Ali Babacan ve Ahmet Davutoğlu'ndan ortak basın toplantısı: Türkiye her an seçime gidebilir
Abone olGelecek Partisi Genel Başkanı Ahmet Davutoğlu ile DEVA Partisi Genel Başkanı Ali Babacan bir araya geldi. Davutoğlu açıklamasında iklimin oluştuğunu söyleyerek "Türkiye her an seçime gidebilir" dedi.

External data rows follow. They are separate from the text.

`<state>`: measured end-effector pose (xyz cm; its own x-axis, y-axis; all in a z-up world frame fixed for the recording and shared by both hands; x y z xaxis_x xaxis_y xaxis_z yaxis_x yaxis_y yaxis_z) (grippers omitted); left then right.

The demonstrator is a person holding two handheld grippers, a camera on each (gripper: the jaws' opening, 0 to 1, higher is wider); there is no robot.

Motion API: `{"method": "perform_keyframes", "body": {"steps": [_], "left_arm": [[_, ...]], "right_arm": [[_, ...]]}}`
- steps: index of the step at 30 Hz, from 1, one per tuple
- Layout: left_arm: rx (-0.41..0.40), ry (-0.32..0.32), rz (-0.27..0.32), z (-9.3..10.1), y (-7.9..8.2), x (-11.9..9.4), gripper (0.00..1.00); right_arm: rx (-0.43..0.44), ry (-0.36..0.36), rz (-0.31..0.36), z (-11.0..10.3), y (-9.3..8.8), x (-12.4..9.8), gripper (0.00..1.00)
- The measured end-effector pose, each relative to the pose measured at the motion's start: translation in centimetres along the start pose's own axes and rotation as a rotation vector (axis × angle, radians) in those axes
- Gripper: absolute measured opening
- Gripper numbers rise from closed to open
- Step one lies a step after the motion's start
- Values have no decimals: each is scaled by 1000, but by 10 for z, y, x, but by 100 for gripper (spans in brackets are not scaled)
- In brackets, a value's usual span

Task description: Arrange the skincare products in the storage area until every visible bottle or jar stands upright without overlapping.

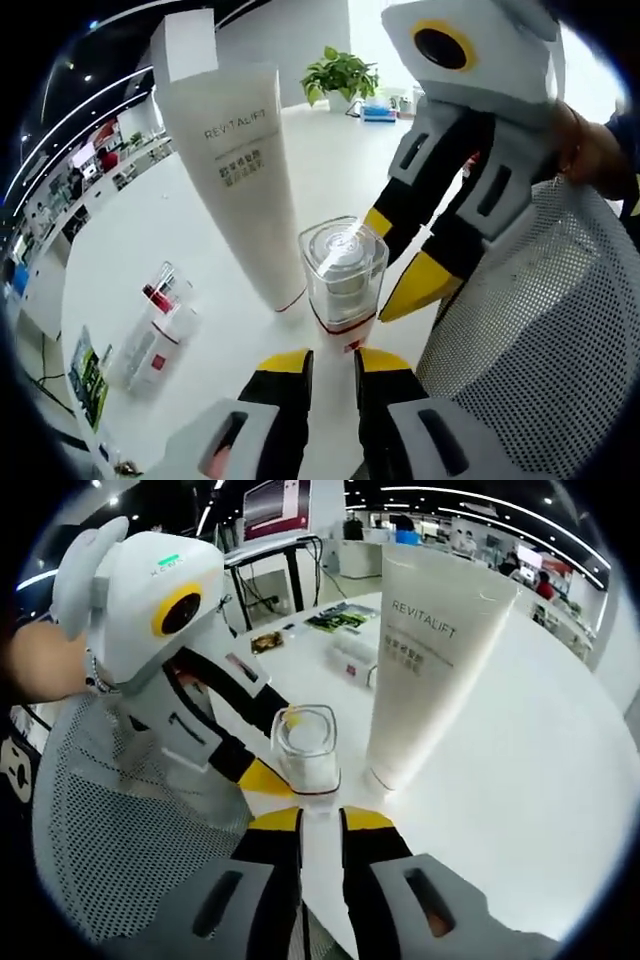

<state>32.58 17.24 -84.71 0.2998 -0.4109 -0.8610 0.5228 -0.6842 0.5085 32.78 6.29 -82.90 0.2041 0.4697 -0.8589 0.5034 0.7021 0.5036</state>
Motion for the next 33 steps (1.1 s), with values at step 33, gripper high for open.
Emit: {"method": "perform_keyframes", "body": {"steps": [33], "left_arm": [[-90,74,53,1,21,0,16]], "right_arm": [[77,-63,110,15,11,-6,10]]}}
Point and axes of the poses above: the point that each gripper's makers call its tool centre point, and the gripper's own axes: x roughly forward along the fingers, z roughly to its right, y roughly out of its top, the point moved 7 cm from there along -x, roughly backward along the fingers, and after that the axes turned 11 degrees about -z, right-handed, at the moved point
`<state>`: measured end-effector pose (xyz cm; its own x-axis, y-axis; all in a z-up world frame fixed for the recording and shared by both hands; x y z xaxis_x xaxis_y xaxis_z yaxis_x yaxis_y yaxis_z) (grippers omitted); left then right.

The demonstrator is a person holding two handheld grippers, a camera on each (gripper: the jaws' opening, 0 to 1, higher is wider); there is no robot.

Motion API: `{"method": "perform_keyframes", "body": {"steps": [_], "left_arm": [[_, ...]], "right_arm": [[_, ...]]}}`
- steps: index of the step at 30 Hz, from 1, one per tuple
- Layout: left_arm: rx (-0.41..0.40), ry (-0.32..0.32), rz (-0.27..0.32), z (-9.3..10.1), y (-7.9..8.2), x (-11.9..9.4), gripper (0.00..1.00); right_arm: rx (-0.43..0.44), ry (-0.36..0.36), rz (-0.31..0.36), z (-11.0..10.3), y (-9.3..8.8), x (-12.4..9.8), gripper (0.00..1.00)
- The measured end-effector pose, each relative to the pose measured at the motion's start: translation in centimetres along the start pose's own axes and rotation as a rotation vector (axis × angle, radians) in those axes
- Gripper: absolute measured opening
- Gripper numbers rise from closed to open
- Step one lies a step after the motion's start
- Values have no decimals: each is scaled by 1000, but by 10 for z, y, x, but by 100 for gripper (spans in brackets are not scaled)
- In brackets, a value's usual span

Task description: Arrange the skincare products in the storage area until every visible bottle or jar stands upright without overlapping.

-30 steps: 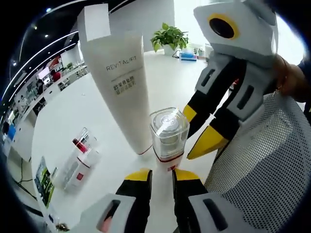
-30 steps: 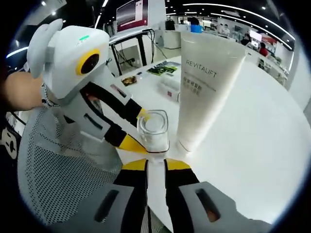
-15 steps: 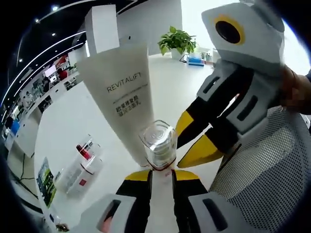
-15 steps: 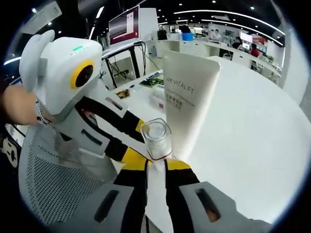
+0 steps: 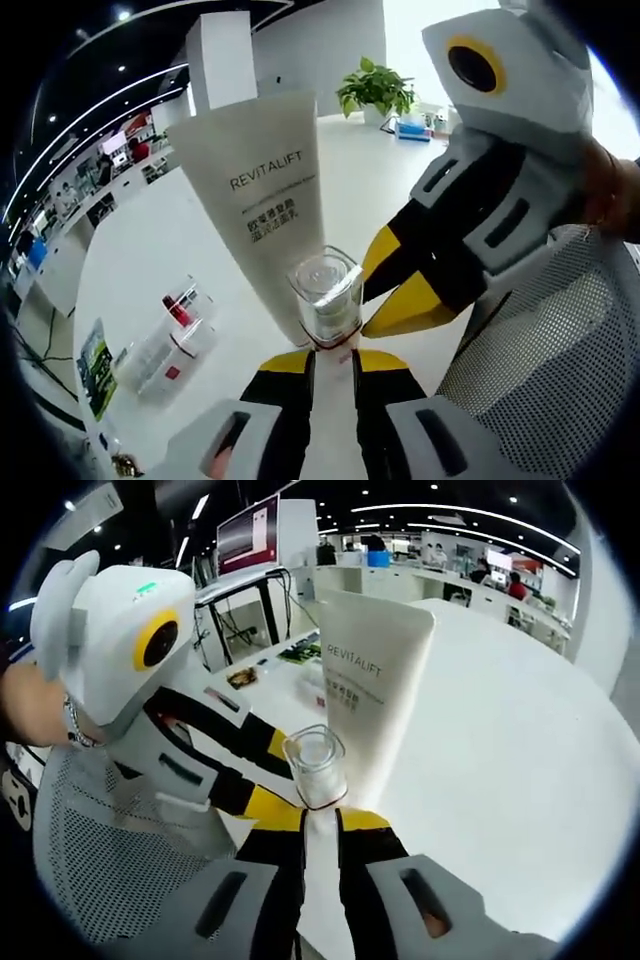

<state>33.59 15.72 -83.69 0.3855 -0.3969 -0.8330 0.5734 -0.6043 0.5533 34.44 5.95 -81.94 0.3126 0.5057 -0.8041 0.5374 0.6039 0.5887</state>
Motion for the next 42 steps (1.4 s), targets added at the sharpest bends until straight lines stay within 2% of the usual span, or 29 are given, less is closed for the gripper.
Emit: {"method": "perform_keyframes", "body": {"steps": [3,6,9,12,14,18,20,22,26,33,39,42], "left_arm": [[-1,3,2,-3,-2,-4,16],[-3,17,-13,-10,-10,-9,17],[-18,41,-4,-26,-18,-17,18],[-66,46,-11,-43,-21,-23,19],[-87,78,-6,-57,-23,-27,19],[-100,115,-39,-88,-24,-30,22],[-53,152,-83,-105,-27,-29,28],[-28,167,-129,-119,-29,-27,29],[29,160,-184,-135,-28,-19,29],[135,162,-262,-155,-20,-1,30],[175,136,-313,-164,-16,12,30],[231,144,-377,-166,-18,17,27]], "right_arm": [[-2,-10,-20,1,-3,0,9],[-3,-14,-36,1,-6,0,9],[-22,-26,-58,0,-7,0,9],[-33,-45,-69,2,-8,0,9],[-34,-47,-78,2,-9,0,9],[-21,-38,-83,3,-10,1,9],[-9,-33,-85,4,-11,1,8],[1,-31,-87,4,-11,1,8],[-6,-46,-97,5,-12,2,8],[9,-44,-111,7,-15,3,8],[11,-48,-120,9,-16,4,8],[14,-47,-122,10,-16,4,7]]}}
Point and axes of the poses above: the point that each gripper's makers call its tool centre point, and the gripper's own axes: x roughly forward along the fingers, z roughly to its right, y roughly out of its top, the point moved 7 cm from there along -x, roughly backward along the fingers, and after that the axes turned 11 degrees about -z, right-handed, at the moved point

Gelecek Partisi lideri Ahmet Davutoğlu ve DEVA Partisi lideri
Ali Babacan ortak basın açıklaması yaptı. Gelecek Partisi
lideri Ahmet Davutoğlu ve DEVA Partisi lideri Ali Babacan
gerçekleştirdikleri görüşmenin ardından ortak basın açıklaması
yaptı. Basın açıklamasında Davutoğlu'nun açıklamaları şöyle;
"İktidarın hatalarını ortaya koymak dışında yönetilememek dışında ekonomik cehalet dışında ne yapacağımızı topluma nasıl güven vereceğimi konuşmamız gerekiyor. Bu görüşmelerimiz topluma güven oluşturmak bizim siyasi bir sorumluluğumuz. Son dönemde yaptığımız görüşmeler önem taşıyor bu açıdan. Parlamenter sistemde yaptığımız ortak çalışmalar meyvesini ortaya koydu. Bunun yanında oturacağı siyasal bağlamın topluma güven vermesi büyük önem taşıyor. Akşener'le, Uysal'la ve Kılıçdaroğlu ile görüştük. Sayın Babacan'a ve ekibine de teşekkür ediyorum"
Türkiye her an seçime gidebilir
Açıklamaların ardından Davutoğlu ve Babacan gazetecilerin
sorularını cevapladı.
Davutoğlu: "Türkiye her an seçime gidebilir. Oluşturulan iklim belli. Bu iktidar gittiğinde ülkeye kaos gelmeyecek. Toplumun bütününde güven hissi oluşacak. Son derece verimli ve güzel görüşmeler oluyor."
Babacan: "Böyle bir ülkede sorunların çözülmesi mümkün değil.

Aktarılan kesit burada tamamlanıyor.